#### Task objective
Reproduce exactly the line containing "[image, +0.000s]" and every line after it, through the last line of the records below; add nothing.

#### Data supplied

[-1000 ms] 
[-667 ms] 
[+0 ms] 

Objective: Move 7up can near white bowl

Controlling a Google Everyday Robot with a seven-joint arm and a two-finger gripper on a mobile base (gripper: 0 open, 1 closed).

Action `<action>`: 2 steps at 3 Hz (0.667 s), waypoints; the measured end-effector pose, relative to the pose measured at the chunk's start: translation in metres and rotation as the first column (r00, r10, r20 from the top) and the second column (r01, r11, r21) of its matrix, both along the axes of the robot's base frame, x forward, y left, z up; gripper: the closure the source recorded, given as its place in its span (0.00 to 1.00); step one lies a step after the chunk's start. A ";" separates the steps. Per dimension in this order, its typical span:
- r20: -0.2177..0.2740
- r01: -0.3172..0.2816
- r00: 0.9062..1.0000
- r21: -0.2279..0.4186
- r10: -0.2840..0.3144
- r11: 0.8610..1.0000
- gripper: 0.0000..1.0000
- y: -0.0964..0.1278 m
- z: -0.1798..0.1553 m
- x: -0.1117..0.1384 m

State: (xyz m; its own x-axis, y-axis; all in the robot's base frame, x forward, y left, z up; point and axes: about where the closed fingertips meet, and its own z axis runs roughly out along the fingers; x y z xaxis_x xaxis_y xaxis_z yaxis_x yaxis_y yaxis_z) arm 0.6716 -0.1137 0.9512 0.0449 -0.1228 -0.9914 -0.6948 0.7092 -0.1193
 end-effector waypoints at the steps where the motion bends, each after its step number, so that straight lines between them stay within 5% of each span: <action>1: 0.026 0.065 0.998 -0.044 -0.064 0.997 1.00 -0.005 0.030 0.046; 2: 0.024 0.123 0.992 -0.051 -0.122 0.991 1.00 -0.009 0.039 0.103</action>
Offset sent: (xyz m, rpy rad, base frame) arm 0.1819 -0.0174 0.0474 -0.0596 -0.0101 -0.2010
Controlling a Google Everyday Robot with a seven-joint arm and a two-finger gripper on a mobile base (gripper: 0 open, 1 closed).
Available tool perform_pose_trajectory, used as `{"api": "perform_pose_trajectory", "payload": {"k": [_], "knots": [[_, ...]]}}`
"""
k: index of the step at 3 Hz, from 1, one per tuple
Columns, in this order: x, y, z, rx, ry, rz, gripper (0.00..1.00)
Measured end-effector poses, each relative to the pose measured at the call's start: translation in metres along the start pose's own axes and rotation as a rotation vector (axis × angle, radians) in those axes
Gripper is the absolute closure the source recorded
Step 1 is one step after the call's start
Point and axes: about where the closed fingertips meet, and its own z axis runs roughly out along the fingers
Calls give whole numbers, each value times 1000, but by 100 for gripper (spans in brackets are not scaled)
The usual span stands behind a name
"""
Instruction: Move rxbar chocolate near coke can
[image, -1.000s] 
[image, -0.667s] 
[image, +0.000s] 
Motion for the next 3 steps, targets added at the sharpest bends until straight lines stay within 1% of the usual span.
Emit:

#### Solution to this problem
[image, +0.000s] 
Motion for the next 3 steps, targets added at the sharpest bends until straight lines stay within 1% of the usual span.
Emit:

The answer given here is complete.